Science is a process of empirical rationalism that produces testable answers about the nature of the universe. We learn new knowledge, knowledge that actually holds up to critical scrutiny and testing against the real world. The pipes don't leak — not much, anyway, and we have a method that allows us to test and tighten everything up. And yes, we have evidence that it is true: I can show you a cell phone that uses the principles of quantum physics, I can show you statistics on infant mortality that are improved by vaccinations and antibiotics and hygiene. We have progressively deeper understanding of ourselves and our environment that is produced by this powerful tool.

Science works. That is the criterion for saying it is a way "to determine truth with any degree of reliability." That is a valid statement, and yes it can be relied on as true, in the scientist's sense of the word: provisionally and usefully. Both of Brown's denials were simply wrong.

But there's another part of Kroto's statement that bugs Brown, and that he doesn't really address. This is the missing part of his argument, and the one he fills in by telling us that we were expected to giggle at the claim…the idea that science is the only useful tool we have.

The illogical positivism of Kroto's talk is symptomatic of a widespread problem. Although Kroto is exceptional in his self-confidence and lack of intellectual self-awareness - few other people would state as baldly as he does that science is the only way to establish the truth - no one in the audience seems to have reacted with a healthy giggle. They may have felt there was something a bit off about the idea, but the full absurdity was veiled by layers of deference and convention. The great attraction of telling everyone else to think, to question, and to take nothing for granted is that it makes a very pleasant substitute for doing these things yourself.

You know, if someone tells me there is only one way of doing something, and I want to show that they're wrong, the very first thing I think of is to demonstrate an alternative. If someone were to say something truly false and giggleworthy, like for instance, "all cats are black," what I'd do is go out and find a Siamese and a white Persian and wave them in his face. Isn't that obvious?

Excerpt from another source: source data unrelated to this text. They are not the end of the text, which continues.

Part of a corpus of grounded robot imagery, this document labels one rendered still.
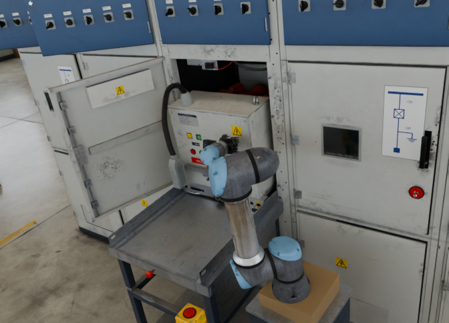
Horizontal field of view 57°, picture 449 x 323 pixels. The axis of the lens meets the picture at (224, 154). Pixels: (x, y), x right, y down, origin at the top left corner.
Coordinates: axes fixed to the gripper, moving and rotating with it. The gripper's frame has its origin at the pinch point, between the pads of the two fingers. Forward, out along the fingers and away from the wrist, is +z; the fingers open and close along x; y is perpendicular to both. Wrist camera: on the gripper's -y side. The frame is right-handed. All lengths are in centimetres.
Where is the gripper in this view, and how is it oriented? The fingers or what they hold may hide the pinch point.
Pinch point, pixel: (230, 140)
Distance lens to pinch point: 199.6
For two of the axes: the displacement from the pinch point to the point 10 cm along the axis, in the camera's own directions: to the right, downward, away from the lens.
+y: 9.4, 0.3, -3.4
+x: -0.5, -9.8, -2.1
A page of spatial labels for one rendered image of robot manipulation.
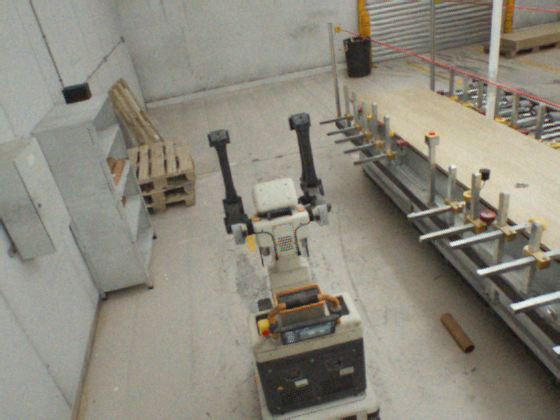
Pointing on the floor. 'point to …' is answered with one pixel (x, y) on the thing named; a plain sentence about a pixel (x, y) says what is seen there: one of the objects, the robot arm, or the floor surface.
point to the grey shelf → (98, 191)
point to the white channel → (494, 57)
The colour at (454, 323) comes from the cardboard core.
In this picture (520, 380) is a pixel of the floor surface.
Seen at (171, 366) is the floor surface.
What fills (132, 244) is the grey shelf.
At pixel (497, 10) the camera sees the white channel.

I have often heard apologists wax indignant at statements by scientists that science, that is this kind of objective, constantly tested, empirical rationalism, is the only way to determine the truth of a matter. Usually it's theologians who want to insist that they have another path. But never do they actually show me something about which we have reliable knowledge that was not determined by observing, measuring, poking, testing, evaluating, verifying…all that stuff that is part of common, mundane science.

So show me something that we reliably know without testing it against consequences in the real world, and then maybe I'll see the joke here. Of course, if you tell me "love" or "ethics", the usual answers I get from the clueless, I'll giggle at you, instead.


Jerry Coyne also has an opinion — we seem to be thinking alike. Also, just like me, he can't watch the Kroto video either, because the Lindau group insists that we install some awful Microsoft abomination called "silverlight" or something.